Particle pollution occurs when the air is tainted by a complex mix of pollutants. Year-round exposure can lead to death and cancer, while 24-hour spikes in exposure can cause illness and even death under some circumstances.
To help combat the issue, the report makes policy recommendations to the U.S. EPA, asking for stronger regulations on various sources of pollution, including power plants, gasoline, cars and even wood smoke. The Clean Air Act, which was strengthened in 1990, gives the EPA the regulatory power necessary to hand down regulations on many of these issues, but funding more enforcement would likely require congressional action.
States and cities can also curtail air pollution by passing clean energy policies. Ohio began supporting clean energy when it passed its Clean Energy Law in 2008, but State Sen. Bill Seitz, a Cincinnati Republican, is reviewing the law’s energy efficiency and clean energy standards and may ultimately weaken them (“How Clean is Too Clean?” issue of March 27).
In Cincinnati, the state standards have helped foster more solar energy developments, which Environment Ohio says could turn Cincinnati into the solar capital of the region (“Solar Cincinnati,” issue of Dec. 19).
More public transportation options can also help reduce air pollution. The advocacy group American Public Transportation Association says switching from private to public transportation can reduce a household’s carbon footprint: “A single commuter switching his or her commute to public transportation can reduce a household’s carbon emissions by 10 percent and up to 30 percent if he or she eliminates a second car. When compared to other household actions that limit CO2, taking public transportation can be 10 times greater in reducing this harmful greenhouse gas.”
Cincinnati is currently pursuing plans to build a streetcar, but the project is being threatened by a major budget gap. The city is also planning to build more bike trails and other transportation options as part of Plan Cincinnati, the city’s first master plan since 1980.
For this week’s cover story, CityBeat analyzed the Ohio House budget bill that would defund
Planned Parenthood, fund anti-abortion crisis pregnancy centers and forgo the
Medicaid expansion in favor of broader reforms. The bill passed the Republican-controlled Ohio House last week, but it still needs to be approved by the Republican-controlled Ohio Senate and Republican Gov. John Kasich.

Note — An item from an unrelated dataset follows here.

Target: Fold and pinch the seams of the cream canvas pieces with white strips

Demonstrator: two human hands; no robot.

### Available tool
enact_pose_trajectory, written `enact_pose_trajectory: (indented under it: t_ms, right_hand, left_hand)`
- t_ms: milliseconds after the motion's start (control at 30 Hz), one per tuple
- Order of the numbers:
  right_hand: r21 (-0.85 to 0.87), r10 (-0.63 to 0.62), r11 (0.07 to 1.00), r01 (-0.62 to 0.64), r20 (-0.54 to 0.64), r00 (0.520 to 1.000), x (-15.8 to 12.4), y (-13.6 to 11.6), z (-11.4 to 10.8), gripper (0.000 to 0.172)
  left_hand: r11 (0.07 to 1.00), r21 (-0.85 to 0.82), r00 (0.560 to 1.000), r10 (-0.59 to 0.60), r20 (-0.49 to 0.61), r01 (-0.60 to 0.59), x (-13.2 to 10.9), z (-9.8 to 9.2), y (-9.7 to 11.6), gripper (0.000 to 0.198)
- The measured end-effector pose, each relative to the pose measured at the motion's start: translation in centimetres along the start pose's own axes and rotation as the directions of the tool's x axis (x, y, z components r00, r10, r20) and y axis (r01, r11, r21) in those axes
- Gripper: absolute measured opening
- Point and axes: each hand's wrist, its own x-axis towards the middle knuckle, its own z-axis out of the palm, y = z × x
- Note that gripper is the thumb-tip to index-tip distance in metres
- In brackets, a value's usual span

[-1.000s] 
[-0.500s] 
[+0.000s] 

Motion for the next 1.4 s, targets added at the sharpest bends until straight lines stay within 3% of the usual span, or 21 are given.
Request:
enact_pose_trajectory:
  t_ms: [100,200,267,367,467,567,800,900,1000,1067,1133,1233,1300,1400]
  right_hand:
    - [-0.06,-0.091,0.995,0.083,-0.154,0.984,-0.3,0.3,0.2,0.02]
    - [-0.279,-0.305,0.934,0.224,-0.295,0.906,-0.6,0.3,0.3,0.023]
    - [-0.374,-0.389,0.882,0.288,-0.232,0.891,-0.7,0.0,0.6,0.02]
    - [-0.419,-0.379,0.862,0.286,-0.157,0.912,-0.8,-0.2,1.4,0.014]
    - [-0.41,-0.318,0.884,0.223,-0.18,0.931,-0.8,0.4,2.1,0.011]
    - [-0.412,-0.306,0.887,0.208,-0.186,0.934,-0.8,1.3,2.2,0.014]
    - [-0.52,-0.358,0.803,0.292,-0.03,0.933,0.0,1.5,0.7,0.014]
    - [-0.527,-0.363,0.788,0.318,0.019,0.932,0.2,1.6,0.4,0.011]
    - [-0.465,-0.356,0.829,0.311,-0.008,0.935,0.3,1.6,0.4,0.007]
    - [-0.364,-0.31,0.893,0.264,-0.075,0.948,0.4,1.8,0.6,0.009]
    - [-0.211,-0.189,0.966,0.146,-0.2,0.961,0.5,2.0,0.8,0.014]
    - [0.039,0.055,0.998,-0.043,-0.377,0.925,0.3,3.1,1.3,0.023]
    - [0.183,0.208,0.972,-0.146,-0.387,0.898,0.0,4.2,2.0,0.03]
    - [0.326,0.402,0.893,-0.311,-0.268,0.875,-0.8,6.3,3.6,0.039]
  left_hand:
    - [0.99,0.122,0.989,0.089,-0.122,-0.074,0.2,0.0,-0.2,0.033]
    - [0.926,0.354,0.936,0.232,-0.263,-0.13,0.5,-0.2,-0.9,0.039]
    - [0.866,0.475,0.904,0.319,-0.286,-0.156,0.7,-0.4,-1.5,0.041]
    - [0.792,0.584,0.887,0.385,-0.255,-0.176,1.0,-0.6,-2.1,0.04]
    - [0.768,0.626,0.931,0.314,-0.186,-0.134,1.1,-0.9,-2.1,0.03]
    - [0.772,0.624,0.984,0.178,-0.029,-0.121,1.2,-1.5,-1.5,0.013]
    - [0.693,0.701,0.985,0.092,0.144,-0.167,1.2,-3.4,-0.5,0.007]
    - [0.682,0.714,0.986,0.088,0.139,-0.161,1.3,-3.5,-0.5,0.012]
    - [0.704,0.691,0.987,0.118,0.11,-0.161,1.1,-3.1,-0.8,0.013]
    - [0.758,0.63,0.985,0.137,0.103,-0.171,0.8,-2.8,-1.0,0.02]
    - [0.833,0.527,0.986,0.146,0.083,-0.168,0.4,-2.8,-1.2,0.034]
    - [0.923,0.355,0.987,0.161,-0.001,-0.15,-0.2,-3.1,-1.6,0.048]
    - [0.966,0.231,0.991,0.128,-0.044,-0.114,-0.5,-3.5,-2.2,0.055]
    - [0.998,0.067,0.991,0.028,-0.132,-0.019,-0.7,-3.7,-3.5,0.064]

Ohio Senate President Keith
Faber announced yesterday that the Ohio Senate will not move forward
with the Medicaid expansion — a sign the Ohio Senate is agreeing with the Ohio House on that issue.

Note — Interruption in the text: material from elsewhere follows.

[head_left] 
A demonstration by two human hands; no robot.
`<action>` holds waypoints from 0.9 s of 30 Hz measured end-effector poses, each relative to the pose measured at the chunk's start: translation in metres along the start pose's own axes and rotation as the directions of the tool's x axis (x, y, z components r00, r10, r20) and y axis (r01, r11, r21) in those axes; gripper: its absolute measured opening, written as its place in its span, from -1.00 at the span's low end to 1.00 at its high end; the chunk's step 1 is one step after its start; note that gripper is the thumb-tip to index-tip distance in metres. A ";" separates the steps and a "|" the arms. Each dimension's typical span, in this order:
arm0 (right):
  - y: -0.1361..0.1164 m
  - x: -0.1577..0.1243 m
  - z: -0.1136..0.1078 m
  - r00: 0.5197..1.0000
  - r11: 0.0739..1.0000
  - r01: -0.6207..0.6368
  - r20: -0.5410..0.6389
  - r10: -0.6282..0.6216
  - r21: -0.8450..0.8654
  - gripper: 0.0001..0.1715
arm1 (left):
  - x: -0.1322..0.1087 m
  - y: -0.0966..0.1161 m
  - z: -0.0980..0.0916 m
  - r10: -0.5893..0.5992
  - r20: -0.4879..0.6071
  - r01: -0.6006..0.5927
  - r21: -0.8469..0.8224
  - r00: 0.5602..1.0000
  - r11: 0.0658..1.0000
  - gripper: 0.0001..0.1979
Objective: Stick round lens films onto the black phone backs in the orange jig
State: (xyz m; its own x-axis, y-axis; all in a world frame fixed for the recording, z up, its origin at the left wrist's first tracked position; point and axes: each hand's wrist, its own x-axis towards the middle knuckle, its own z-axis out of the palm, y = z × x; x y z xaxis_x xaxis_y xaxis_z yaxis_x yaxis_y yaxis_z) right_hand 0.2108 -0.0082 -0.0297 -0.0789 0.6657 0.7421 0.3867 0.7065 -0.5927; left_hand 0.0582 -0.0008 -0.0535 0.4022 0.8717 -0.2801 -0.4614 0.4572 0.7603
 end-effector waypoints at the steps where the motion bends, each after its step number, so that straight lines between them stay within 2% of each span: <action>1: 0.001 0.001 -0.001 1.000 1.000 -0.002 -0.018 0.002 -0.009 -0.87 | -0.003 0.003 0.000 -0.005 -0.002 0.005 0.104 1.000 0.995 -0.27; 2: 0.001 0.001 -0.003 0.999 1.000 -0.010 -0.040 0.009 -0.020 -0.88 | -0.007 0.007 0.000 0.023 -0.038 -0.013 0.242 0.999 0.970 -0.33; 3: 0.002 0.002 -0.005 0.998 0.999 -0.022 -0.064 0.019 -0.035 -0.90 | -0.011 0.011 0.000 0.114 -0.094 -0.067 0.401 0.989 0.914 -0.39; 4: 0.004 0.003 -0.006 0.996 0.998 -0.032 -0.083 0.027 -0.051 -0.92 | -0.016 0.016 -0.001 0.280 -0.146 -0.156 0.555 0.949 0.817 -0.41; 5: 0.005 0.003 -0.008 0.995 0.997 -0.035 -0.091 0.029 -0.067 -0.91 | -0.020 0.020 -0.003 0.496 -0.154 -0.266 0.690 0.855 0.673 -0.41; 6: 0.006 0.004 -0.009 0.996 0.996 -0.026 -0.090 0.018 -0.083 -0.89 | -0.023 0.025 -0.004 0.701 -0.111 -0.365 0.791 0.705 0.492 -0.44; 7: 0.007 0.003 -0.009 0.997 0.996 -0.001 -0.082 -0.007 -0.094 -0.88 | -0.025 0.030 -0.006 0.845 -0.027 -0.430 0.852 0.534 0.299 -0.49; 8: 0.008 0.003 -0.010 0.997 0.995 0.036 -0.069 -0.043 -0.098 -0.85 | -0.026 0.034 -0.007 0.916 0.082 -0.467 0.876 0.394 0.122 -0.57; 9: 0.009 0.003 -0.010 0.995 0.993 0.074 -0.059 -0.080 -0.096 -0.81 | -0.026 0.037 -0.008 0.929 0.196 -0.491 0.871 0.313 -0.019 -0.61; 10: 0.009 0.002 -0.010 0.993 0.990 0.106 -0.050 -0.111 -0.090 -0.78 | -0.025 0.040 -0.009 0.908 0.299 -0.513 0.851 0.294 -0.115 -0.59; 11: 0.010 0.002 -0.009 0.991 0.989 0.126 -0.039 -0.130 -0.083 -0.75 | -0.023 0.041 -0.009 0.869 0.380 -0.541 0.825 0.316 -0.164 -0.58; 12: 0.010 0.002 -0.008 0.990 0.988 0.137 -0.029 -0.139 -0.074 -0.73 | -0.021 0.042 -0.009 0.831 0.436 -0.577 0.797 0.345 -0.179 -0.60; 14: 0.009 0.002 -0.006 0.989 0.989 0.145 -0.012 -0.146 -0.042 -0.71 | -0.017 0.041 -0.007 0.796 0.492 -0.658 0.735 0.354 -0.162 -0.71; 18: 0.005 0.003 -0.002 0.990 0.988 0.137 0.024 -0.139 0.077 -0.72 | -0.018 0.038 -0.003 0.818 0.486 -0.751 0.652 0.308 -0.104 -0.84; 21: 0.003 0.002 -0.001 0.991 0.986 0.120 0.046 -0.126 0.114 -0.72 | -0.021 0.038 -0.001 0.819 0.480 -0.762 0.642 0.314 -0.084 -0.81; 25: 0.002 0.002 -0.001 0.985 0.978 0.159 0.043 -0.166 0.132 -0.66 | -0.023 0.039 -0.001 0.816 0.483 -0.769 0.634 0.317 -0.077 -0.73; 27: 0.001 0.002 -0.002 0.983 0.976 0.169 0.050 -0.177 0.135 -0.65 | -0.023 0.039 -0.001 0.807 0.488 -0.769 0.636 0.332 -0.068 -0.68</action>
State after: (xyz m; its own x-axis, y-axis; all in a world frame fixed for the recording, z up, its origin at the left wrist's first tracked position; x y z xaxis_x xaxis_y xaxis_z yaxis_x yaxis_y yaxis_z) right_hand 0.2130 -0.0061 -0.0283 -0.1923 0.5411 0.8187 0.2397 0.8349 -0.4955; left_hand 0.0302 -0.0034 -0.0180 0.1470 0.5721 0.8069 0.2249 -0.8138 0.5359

Facing the recent wave of deadly gun attacks around the nation, some moms have banded together to demand action. Moms Demand Action is using its political clout to push gun control legislation at a federal level, but it’s also promoting grassroots campaigns in cities and states around the nation.
Contrary to The Cincinnati Enquirer’s “exclusive” story, the mayor’s office is actually shrinking its budget by $33,000 between July 1 and Dec. 1 despite plans to give some employees raises. The mayor’s office says the raises are necessary because the employees will be taken a bigger workload to make up for reduced staff levels, but the budgetary moves will save money overall. Originally, The Enquirer reported the raises without noting the savings in the rest of the budget plan, inspiring a wave of angry emails from readers to the mayor’s office through The Enquirer’s “tell them what you think” tool.

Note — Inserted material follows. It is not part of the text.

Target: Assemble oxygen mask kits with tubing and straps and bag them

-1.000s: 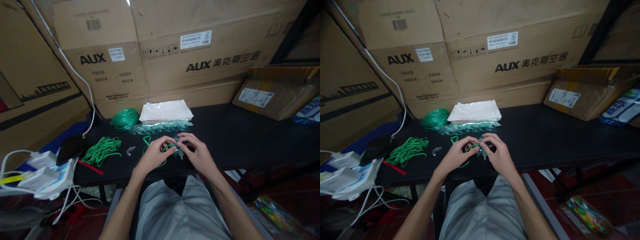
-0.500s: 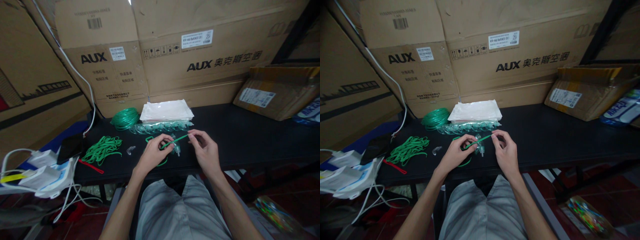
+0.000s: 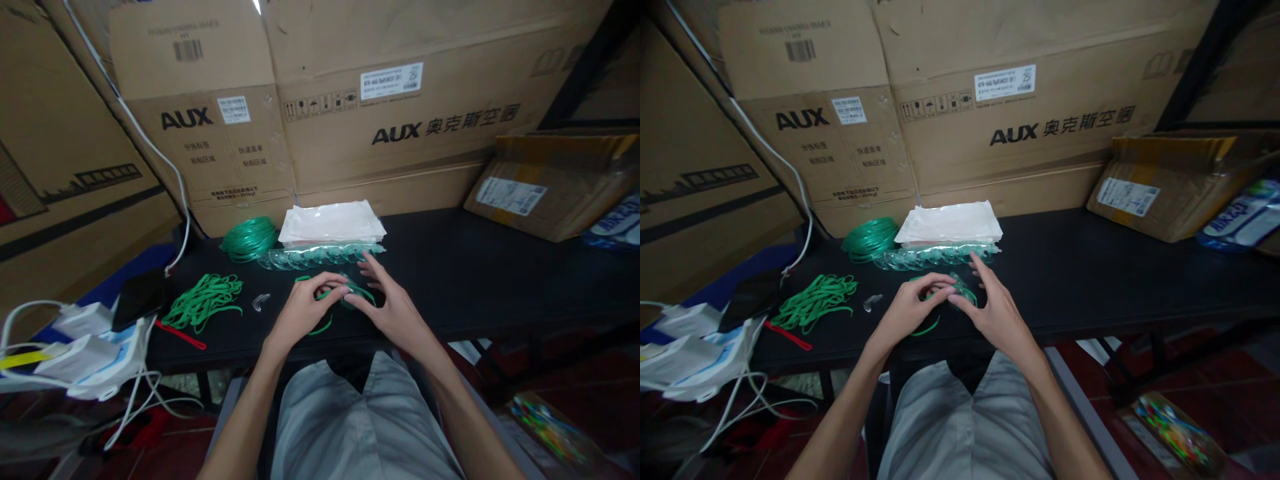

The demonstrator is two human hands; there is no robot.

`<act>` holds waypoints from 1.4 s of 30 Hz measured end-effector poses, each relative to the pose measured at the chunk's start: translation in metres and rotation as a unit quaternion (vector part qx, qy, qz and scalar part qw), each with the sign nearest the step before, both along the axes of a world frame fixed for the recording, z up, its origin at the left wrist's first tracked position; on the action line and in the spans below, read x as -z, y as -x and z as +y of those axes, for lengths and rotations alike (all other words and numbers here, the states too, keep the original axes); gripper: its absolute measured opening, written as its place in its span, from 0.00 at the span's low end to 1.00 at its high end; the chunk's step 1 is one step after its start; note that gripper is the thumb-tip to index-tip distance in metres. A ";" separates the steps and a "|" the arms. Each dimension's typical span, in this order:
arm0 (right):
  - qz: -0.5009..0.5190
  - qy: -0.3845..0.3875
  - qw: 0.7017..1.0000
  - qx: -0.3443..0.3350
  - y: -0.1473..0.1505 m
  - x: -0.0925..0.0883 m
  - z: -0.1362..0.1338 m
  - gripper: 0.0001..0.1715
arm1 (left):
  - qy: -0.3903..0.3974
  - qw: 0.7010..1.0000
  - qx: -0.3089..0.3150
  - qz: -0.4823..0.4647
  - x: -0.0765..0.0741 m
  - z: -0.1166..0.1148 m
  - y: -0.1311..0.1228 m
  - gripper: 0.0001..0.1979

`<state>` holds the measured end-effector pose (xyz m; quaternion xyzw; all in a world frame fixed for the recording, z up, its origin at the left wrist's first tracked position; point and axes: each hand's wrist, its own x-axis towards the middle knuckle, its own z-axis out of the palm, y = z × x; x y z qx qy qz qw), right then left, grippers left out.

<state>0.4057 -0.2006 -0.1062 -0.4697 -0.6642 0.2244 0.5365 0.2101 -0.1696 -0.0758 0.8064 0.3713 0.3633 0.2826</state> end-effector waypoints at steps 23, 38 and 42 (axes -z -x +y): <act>-0.054 0.009 0.996 -0.071 -0.003 -0.008 -0.004 0.23 | 0.075 0.967 -0.012 0.242 -0.051 -0.034 0.024 0.05; 0.058 0.108 0.984 -0.127 -0.010 -0.015 -0.008 0.18 | -0.005 0.981 0.005 0.192 -0.053 -0.030 0.023 0.11; 0.069 0.115 0.983 -0.129 -0.010 -0.015 -0.007 0.19 | -0.005 0.980 0.025 0.196 -0.053 -0.030 0.023 0.12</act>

This week’s commentary: “Streetcar’s No. 1 Problem: Obstructionism.”
At the NAACP meeting today, members will ask independent Councilman Chris Smitherman to step down from his leadership position. The disgruntled members told The Enquirer that Smitherman, who is an opponent of the streetcar and often partners up with the conservative Coalition Opposed to Additional Spending and Taxes (COAST), is using the NAACP for his “personal and political agenda,” not civil rights. Smitherman told The Enquirer to focus on the legitimate work of the NAACP instead of a potential coup that he says isn’t newsworthy. Smitherman will not allow media into today’s NAACP meeting.
City Council unanimously passed a resolution yesterday to oppose anti-union laws that are misleadingly called “right to work” laws. The laws earned their name after a decades-long spin campaign from big businesses that oppose unions, but the laws’ real purpose is weakening unions by banning collective bargaining agreements that require workers to join unions and pay dues. The City Council resolution has no legal weight; it simply tells higher levels of government to not pass the anti-union law.
Metro’s budget would need to increase by two-thirds to implements the bus and public transportation agency’s long-range plan, which would add rapid transit lines, other routes and sheltered transit centers with more amenities.
Two Cincinnati economic entities are getting federal funds: The Cincinnati Development Fund will get $35 million to invest in brownfield redevelopment, nutritional access and educational improvements, and Kroger Community Development Entity will get $20 million to increase low-income access to fresh and nutritional foods and fund redevelopment projects.
As expected, Cuyahoga County Executive Ed FitzGerald officially announced yesterday that he will run for governor against Kasich in 2014.
Kasich appointed former State Rep. John Carey to head the Ohio Board of Regents, which manages the state’s public university system. Carey says his biggest goal will be to better align higher education opportunities with jobs that are available in Ohio.
In a blog post yesterday, Rep. Steve Chabot, a Cincinnati Republican, criticized President Barack Obama for not calling the Boston bombers “Islamic jihadists.” Public officials typically do not publicly jump to conclusions in the middle of an ongoing investigation.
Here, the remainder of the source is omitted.